About this task
Transcribe, exactly and in full, every line from the one including "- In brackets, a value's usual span" to the end of the listing.

Dataset extract
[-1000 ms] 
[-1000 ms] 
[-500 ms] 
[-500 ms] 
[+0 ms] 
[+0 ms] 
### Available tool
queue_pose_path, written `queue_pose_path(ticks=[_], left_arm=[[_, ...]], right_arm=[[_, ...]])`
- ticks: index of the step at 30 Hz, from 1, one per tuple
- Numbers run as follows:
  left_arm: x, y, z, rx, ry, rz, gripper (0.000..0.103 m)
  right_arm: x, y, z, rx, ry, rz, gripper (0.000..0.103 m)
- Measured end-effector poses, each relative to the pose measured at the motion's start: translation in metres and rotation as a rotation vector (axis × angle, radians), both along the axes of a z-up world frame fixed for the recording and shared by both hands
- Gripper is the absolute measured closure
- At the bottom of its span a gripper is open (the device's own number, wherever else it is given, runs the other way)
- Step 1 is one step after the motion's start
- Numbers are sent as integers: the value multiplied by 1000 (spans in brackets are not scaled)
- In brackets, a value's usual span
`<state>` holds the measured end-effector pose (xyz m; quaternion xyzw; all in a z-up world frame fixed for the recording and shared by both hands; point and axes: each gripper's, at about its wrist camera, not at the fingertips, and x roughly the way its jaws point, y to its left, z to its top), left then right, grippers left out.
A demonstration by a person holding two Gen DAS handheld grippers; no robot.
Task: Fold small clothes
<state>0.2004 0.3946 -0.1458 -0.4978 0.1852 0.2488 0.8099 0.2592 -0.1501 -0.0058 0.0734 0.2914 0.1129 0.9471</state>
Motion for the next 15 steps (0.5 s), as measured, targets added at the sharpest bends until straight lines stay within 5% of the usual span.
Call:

Expected answer
- In brackets, a value's usual span
`<state>` holds the measured end-effector pose (xyz m; quaternion xyzw; all in a z-up world frame fixed for the recording and shared by both hands; point and axes: each gripper's, at about its wrist camera, not at the fingertips, and x roughly the way its jaws point, y to its left, z to its top), left then right, grippers left out.
A demonstration by a person holding two Gen DAS handheld grippers; no robot.
Task: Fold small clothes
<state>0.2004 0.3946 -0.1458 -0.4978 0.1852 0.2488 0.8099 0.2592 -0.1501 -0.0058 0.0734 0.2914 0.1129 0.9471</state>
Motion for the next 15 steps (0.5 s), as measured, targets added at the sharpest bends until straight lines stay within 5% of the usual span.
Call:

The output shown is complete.